In contrast to the typical university department, the scientist leaders of Krasnow are termed “principal investigators”. This term of course derives from the world of grants, where a PI is the legally accountable spender-in-chief for the direct costs associated with an award (and also for her laboratory, the “decider”). At Krasnow however, the term means something considerably more complex. For one thing, it reflects the seniority (based upon research) to participate in the decisions that reflect the direction of the Institute as a whole–such has recruitment of new PI’s, selection of seminar series speakers and mentorship issues. On another level, it reflect the independence of the PI as far as their research is concerned. Thus, crucially, the PI initiates research at Krasnow.

Every semester, the Krasnow PI’s gather for lunch, as a group, to discuss the direction of the Institute. At the last such gathering, we dined at a small Turkish restaurant in Fairfax, I was struck by how collegial this group has become over the years. And this is also an important component of what it means to be a Krasnow PI: to be a colleague of ones fellow PI’s. Krasnow PI’s collaborate with one another, and when they aren’t collaborating, they serve as scientific sounding boards for one another.

Most of Krasnow’s PI’s are also university faculty members at George Mason. These two roles are distinct from one another, although they are very complementary: research is a crucial criterion for promotion and tenure. So very often, a Krasnow PI is also a professor in some academic unit of the University (Krasnow isn’t an academic unit by-the-way). Thus a Krasnow PI usually has to balance teaching and departmental service obligations with a life of scientific research at the Institute–and this isn’t always trivial.

An odd item: there are no titles on the office name plates at Krasnow. So PI status is a bit murky. But I think in whole, that ambiguity on the door labels makes for a more open scientific atmosphere here at the Institute. Students and postdocs wander in with new ideas, and ultimately those ideas are the engine of science.

Happy 4th of July,

Jim

Deja Vu in the Sunday Times Magazine

Be sure, if you can,  to check out Evan Ratliff’s very interesting article in today’s Sunday New York Times magazine. I’m more inclined towards the mini-seizure theory than anything else.

Money quote:
“Could ordinary déjà vu be a minor version of the same thing, a brief misfire in a temporal-lobe circuit that sets off the feeling of remembering? “Somebody like A.K.P. shows that there is this sensation that is separate from memory,” Moulin told me. “If his can go chronically wrong, ours can go momentarily wrong.”

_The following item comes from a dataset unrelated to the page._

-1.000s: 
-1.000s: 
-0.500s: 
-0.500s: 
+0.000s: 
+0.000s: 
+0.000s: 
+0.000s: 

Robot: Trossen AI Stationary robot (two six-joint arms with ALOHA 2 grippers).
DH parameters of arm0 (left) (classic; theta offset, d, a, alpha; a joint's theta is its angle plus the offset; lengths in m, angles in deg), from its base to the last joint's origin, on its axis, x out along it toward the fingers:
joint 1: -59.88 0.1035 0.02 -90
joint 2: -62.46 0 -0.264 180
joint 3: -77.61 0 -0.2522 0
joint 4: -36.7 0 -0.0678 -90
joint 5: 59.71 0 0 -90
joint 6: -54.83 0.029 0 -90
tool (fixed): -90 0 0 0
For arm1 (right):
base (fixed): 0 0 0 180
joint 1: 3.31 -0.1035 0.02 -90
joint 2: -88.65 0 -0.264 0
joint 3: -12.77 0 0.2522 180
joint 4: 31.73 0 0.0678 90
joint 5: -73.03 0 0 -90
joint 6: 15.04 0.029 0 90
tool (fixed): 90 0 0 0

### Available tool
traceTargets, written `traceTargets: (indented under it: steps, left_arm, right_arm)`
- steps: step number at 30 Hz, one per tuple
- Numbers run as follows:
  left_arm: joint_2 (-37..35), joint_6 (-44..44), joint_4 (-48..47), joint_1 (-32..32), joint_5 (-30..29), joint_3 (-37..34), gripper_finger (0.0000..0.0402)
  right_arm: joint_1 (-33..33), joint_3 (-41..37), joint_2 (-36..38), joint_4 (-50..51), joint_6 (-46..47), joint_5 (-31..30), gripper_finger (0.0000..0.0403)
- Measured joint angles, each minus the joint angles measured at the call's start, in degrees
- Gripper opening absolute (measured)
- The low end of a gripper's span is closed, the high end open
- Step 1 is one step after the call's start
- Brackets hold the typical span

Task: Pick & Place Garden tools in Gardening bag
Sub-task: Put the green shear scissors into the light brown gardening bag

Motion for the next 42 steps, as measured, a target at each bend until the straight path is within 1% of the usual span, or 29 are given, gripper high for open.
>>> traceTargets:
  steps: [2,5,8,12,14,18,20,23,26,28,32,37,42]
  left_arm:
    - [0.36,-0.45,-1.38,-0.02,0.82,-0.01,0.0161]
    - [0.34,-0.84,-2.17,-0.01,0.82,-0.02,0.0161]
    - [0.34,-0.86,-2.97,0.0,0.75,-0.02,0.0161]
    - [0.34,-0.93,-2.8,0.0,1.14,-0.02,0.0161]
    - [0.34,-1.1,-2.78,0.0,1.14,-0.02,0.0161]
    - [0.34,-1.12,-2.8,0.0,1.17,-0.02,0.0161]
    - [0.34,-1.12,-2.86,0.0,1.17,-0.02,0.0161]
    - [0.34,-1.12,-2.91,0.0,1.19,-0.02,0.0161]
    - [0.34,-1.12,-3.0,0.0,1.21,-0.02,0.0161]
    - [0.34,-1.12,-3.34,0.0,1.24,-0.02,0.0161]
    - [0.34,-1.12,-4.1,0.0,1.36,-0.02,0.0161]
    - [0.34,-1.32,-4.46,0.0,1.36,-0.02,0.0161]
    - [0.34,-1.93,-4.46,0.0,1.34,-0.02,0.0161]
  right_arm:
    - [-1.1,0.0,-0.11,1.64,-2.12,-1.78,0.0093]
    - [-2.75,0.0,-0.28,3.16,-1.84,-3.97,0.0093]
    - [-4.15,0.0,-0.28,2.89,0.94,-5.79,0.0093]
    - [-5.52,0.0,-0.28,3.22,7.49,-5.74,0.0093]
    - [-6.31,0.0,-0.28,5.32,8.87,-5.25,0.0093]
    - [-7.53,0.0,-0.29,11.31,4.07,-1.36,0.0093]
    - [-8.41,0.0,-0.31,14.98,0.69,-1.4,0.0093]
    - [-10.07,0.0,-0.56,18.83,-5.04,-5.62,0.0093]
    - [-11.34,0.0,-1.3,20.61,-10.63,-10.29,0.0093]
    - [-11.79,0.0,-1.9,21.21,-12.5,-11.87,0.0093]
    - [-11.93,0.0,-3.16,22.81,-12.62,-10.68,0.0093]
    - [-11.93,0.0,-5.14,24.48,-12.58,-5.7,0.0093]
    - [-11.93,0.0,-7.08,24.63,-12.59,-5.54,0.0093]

Returning to DC in time for the fireworks

It’s good to be home although the city is still recovering from its unprecidented bath–something on the order of 12.5 inches in four days at Reagan National Airport. Our house, near the Potomac’s Chain Bridge, seems to be fine. For the Fourth, we’ll be joining friends who have chartered a boat to cruise the River past the monuments as the fireworks illuminate them. I hope for good weather.

I’m very pleased that the June  issue of The Biological Bulletin is out and we’ve made it free. It’s a special “virtual symposium” on marine invertebrate models of learning and memory–the notion being that if we can understand the mechanisms of learning in a simple system of say, 10,000 neurons, perhaps we’ll get insight into the mechanisms that subserve learning in our own brains with one hundred billion nerve cells. Kudos to issue editors Donna McPhie and Mark Miller for a spectacular job!